Welcome to a fairly complex tutorial on shadow casting. The effect this demo creates is literally incredible. Shadows that stretch, bend and wrap around other objects and across walls. Everything in the scene can be moved around in 3D space using keys on the keyboard.
This tutorial takes a fairly different approach — It assumes you have a lot of OpenGL knowledge. You should already understand the stencil buffer, and basic OpenGL setup. If you need to brush up, go back and read the earlier tutorials. Functions such as CreateGLWindow and WinMain will NOT be explained in this tutorial. Additionally, some fundamental 3D math is assumed, so keep a good textbook handy! (I used my 1st year maths lecture notes from University — I knew they'd come in handy later on! :)
First we have the definition of INFINITY, which represents how far to extend the shadow volume polygons (this will be explained more later on). If you are using a larger or smaller coordinate system, adjust this value accordingly.
// Definition Of "INFINITY" For Calculating The Extension Vector For The Shadow Volume
#define INFINITY 100
Next is the definition of the object structures.

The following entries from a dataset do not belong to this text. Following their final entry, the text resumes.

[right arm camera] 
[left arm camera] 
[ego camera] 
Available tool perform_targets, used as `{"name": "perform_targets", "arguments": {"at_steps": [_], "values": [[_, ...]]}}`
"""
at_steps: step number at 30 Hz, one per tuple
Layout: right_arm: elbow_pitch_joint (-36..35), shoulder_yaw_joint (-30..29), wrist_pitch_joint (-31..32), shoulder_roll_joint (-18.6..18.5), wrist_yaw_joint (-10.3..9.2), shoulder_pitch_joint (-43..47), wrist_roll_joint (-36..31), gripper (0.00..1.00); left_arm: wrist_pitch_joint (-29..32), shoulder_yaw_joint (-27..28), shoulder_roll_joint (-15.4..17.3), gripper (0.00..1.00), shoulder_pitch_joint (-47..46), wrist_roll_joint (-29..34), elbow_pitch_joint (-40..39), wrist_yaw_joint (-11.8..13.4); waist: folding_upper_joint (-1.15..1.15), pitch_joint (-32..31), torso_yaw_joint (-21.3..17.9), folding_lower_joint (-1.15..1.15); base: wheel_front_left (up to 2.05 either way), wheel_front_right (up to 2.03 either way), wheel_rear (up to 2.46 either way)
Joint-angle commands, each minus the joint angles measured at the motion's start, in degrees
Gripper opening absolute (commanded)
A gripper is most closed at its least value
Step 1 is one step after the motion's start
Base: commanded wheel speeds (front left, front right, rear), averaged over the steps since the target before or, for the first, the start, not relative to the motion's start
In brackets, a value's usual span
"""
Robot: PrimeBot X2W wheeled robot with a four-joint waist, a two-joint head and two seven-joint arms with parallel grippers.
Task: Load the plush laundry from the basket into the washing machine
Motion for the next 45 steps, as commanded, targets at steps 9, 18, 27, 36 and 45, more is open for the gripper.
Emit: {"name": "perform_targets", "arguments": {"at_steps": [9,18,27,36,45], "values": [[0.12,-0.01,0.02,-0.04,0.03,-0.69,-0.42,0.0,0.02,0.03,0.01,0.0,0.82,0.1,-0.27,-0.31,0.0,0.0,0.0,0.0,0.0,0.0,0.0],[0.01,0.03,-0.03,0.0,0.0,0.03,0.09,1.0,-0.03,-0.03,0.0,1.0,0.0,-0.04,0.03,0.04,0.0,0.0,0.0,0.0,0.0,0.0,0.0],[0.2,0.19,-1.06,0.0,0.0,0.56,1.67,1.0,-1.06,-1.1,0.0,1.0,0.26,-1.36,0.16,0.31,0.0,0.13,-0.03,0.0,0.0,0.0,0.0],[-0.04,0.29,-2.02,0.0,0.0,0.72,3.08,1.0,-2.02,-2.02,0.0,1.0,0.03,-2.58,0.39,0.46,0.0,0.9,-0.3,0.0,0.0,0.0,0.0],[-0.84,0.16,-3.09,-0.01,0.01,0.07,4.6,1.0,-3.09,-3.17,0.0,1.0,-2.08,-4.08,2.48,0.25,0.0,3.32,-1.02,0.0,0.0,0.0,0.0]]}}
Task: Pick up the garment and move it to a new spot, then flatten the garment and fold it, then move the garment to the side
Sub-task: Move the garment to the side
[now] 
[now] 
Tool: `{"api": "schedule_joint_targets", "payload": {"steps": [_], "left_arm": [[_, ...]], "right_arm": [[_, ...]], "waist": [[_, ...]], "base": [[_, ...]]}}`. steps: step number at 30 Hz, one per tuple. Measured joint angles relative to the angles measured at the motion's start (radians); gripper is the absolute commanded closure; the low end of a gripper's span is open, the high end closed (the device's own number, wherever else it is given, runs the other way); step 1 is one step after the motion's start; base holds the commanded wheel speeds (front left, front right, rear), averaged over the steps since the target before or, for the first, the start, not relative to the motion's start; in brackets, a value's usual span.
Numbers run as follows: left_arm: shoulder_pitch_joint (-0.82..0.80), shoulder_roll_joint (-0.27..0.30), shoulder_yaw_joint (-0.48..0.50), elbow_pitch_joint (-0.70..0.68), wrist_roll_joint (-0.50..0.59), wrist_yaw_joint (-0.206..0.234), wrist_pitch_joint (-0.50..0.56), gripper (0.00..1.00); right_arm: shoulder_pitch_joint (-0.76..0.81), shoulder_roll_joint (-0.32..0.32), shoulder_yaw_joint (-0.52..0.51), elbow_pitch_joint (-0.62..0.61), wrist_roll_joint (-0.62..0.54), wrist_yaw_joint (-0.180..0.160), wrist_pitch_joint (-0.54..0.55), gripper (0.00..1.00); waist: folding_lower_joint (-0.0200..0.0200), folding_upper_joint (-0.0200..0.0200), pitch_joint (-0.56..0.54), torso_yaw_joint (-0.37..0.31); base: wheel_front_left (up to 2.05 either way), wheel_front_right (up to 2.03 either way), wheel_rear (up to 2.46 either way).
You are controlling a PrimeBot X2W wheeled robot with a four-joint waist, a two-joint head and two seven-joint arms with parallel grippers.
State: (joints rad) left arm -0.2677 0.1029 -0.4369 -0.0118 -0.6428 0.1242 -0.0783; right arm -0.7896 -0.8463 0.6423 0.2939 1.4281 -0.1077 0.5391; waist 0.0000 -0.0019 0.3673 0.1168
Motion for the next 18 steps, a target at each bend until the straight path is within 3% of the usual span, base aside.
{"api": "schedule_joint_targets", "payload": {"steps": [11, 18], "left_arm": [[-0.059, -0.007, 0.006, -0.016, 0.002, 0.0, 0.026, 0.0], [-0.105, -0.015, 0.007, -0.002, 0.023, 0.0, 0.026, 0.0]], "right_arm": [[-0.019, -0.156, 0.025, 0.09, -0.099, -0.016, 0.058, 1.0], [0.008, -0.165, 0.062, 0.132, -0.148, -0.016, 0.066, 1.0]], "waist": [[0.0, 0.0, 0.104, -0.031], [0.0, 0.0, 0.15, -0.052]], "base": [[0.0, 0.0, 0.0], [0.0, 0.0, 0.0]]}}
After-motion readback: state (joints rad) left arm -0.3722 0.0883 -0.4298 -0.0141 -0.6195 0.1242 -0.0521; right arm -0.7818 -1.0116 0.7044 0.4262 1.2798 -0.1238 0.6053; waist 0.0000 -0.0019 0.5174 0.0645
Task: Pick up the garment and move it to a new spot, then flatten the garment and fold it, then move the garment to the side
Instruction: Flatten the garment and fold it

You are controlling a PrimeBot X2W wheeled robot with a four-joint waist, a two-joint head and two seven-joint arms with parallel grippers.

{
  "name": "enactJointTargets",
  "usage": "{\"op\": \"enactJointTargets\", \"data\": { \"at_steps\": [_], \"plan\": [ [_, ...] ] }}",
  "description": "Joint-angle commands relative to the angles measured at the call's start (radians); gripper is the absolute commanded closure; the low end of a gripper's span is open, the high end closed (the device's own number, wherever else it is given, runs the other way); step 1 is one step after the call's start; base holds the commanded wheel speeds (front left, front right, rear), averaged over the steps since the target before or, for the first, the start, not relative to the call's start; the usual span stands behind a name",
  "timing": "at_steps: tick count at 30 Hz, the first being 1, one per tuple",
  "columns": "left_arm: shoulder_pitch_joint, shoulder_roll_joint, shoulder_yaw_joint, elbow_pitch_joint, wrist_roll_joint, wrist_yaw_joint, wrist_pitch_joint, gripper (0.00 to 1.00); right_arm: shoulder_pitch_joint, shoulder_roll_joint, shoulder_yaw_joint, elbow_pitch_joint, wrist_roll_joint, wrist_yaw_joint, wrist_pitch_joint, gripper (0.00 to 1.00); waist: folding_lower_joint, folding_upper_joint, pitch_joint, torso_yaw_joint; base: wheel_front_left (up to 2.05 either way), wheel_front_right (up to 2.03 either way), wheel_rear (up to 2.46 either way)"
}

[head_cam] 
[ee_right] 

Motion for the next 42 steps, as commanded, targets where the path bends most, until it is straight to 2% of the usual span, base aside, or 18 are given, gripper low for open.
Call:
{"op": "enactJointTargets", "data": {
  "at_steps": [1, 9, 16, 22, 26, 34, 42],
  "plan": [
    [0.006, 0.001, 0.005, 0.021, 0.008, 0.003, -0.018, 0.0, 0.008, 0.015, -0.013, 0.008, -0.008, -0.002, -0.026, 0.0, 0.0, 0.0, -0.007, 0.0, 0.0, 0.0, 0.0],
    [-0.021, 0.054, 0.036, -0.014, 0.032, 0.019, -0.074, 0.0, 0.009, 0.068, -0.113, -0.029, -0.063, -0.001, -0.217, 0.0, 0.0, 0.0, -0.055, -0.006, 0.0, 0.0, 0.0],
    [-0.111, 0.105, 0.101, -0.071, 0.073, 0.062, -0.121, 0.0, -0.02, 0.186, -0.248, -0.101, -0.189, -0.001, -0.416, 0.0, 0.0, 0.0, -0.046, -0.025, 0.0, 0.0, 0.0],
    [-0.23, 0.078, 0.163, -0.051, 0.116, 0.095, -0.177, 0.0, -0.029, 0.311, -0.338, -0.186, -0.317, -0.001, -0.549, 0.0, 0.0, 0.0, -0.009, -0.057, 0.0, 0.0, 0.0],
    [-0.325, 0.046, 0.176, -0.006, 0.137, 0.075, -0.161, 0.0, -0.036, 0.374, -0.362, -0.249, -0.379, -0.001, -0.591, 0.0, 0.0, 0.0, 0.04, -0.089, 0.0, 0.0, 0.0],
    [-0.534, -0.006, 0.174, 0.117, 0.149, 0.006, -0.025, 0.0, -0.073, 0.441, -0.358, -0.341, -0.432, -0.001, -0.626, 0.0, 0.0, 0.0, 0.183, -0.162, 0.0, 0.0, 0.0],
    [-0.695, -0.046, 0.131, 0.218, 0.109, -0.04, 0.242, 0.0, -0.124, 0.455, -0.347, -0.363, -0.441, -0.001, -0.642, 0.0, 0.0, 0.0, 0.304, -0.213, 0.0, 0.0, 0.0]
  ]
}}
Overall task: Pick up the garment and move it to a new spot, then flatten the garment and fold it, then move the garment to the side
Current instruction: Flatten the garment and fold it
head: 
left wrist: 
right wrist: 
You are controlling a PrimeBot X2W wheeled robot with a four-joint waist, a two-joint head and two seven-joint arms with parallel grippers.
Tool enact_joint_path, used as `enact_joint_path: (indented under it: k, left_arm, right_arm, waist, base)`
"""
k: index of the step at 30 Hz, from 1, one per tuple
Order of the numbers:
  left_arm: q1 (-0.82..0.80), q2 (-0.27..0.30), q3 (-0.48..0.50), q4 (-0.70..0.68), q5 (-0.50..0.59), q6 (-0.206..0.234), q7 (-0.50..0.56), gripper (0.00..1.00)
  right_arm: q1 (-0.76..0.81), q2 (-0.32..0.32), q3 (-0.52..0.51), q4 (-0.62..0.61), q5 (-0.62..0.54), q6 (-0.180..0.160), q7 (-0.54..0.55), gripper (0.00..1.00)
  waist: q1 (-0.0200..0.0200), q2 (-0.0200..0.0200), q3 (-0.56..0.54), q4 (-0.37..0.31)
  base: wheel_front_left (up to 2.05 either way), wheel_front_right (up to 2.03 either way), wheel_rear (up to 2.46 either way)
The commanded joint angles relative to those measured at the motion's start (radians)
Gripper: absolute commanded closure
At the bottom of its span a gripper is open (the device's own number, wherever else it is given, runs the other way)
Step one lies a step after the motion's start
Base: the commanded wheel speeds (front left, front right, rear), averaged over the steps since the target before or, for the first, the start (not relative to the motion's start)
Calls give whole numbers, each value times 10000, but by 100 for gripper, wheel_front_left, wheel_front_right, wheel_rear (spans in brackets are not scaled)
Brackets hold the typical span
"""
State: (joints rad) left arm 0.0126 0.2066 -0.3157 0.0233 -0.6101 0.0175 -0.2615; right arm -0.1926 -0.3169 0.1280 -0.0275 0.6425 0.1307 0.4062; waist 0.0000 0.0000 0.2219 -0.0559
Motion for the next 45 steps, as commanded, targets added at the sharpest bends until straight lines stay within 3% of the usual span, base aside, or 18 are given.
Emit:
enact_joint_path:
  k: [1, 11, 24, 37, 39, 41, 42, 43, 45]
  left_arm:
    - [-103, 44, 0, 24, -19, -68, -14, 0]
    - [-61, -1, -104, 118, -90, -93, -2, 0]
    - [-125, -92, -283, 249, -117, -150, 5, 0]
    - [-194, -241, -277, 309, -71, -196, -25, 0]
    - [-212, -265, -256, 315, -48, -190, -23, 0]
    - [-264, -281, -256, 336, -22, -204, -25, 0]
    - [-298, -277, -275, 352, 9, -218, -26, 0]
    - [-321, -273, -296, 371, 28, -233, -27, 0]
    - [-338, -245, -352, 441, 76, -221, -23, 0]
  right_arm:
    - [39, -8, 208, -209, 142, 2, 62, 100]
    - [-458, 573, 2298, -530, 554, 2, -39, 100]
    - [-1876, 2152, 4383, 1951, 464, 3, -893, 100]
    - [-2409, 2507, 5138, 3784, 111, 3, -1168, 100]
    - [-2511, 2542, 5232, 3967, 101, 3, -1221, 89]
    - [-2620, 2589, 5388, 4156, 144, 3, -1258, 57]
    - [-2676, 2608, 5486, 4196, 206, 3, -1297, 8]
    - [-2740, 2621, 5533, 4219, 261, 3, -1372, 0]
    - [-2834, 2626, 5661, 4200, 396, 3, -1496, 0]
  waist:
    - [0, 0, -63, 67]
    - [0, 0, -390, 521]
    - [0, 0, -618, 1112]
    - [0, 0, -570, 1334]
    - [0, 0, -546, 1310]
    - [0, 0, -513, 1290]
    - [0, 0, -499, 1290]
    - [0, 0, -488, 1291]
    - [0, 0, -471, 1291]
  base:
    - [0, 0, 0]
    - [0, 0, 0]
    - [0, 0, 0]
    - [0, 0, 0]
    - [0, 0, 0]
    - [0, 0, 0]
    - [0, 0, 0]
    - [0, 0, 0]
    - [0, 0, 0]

The Point3f structure holds a coordinate in 3D space. This can be used for vertices or vectors.
// Structure Describing A Vertex In An Object
struct Point3f {
GLfloat x, y, z;
};
The Plane structure holds the 4 values that form the equation of a plane. These planes will represent the faces of the object.
// Structure Describing A Plane, In The Format: ax + by + cz + d = 0
struct Plane {
GLfloat a, b, c, d;
};
The Face structure contains all the information necessary about a triangle to cast a shadow.
• The indices specified are from the object's array of vertices.
• The vertex normals are used to calculate the orientation of the face in 3D space, so you can determine which are facing the light source when casting the shadows.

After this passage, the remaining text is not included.